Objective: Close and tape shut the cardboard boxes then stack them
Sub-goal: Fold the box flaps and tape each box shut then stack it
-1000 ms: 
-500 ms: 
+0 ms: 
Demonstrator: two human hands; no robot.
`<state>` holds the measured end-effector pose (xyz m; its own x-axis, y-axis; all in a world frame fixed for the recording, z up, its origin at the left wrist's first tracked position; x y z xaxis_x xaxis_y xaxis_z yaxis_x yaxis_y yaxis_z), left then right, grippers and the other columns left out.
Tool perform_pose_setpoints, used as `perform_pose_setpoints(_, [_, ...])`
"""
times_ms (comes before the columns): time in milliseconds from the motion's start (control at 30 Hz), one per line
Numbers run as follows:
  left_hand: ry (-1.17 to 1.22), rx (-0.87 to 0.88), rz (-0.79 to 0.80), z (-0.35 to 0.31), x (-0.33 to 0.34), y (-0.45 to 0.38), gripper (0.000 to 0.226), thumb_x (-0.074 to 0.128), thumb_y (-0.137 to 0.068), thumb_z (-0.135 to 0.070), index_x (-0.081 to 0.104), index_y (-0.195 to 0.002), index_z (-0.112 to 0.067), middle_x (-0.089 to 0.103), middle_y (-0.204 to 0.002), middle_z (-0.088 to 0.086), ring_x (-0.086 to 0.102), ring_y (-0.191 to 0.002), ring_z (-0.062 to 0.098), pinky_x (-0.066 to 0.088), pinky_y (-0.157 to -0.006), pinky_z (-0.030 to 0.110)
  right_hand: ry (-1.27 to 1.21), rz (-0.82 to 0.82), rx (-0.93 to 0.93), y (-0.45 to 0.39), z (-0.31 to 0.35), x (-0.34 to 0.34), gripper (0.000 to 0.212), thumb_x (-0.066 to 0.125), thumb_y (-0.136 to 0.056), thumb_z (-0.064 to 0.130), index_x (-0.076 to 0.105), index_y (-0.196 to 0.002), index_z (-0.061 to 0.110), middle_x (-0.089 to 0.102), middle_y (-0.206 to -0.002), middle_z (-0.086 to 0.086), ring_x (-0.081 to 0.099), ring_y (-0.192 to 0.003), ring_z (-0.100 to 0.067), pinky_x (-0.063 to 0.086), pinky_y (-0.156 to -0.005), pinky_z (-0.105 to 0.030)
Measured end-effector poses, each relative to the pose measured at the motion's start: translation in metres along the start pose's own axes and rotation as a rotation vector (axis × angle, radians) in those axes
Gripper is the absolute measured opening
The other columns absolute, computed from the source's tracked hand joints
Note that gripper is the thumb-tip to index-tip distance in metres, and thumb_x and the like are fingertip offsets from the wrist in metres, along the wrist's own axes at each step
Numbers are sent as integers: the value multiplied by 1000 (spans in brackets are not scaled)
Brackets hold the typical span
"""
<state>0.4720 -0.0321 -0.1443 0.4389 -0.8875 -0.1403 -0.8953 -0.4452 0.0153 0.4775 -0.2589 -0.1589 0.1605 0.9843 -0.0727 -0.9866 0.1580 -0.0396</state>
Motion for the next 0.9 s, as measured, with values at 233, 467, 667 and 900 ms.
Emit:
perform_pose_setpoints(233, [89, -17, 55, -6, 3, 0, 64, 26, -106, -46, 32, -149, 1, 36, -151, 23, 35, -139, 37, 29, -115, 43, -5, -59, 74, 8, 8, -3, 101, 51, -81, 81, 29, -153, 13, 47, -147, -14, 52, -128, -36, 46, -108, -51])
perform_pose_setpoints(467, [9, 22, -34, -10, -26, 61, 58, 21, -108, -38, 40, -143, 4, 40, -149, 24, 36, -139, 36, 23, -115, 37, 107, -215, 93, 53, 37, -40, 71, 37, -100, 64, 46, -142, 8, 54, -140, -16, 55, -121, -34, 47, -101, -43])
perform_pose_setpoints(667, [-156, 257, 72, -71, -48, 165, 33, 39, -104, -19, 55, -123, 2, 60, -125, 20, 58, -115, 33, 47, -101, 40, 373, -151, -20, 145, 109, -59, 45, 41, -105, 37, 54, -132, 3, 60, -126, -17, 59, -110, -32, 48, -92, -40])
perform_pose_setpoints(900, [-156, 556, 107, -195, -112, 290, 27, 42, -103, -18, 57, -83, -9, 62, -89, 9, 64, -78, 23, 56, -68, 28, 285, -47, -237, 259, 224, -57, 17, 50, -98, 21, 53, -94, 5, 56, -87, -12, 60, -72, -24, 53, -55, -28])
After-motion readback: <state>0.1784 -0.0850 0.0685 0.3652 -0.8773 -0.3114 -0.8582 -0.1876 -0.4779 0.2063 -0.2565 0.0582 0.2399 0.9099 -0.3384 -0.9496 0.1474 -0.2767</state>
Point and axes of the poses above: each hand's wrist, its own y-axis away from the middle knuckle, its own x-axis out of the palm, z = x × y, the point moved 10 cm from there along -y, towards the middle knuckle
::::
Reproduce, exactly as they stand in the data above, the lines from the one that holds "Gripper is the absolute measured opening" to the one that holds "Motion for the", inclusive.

Gripper is the absolute measured opening
The other columns absolute, computed from the source's tracked hand joints
Note that gripper is the thumb-tip to index-tip distance in metres, and thumb_x and the like are fingertip offsets from the wrist in metres, along the wrist's own axes at each step
Numbers are sent as integers: the value multiplied by 1000 (spans in brackets are not scaled)
Brackets hold the typical span
"""
<state>0.4720 -0.0321 -0.1443 0.4389 -0.8875 -0.1403 -0.8953 -0.4452 0.0153 0.4775 -0.2589 -0.1589 0.1605 0.9843 -0.0727 -0.9866 0.1580 -0.0396</state>
Motion for the next 0.9 s, as measured, with values at 233, 467, 667 and 900 ms.

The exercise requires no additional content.